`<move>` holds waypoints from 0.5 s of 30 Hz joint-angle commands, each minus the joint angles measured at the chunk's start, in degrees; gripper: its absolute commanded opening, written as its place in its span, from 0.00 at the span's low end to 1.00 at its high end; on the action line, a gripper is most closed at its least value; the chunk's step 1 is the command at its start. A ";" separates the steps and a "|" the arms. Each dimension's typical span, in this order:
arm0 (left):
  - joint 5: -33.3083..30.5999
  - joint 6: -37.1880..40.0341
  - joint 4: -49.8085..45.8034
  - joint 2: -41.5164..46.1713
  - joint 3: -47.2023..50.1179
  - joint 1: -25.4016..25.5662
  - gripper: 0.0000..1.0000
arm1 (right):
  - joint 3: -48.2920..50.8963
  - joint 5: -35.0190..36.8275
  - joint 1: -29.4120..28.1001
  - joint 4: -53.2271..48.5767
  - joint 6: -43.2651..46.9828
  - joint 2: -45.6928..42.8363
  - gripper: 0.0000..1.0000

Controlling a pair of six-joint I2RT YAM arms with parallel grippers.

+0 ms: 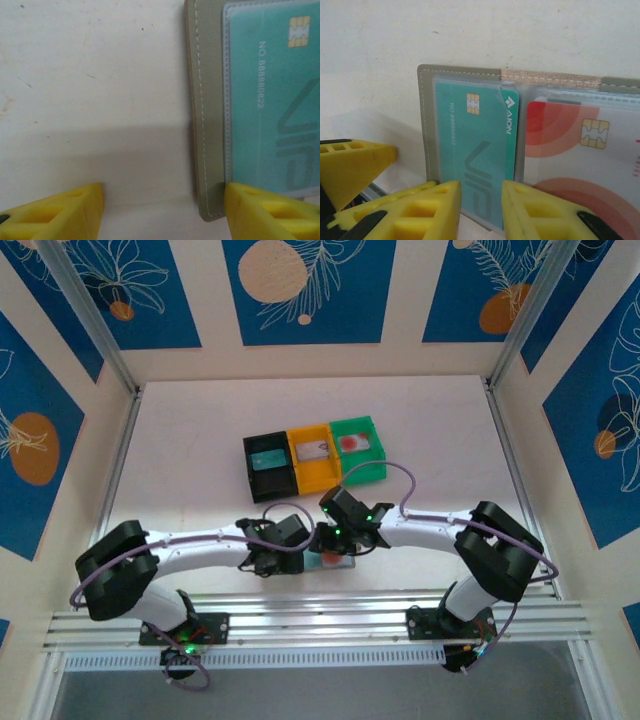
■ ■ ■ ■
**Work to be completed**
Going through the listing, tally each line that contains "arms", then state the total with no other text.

**Answer to this exercise**
2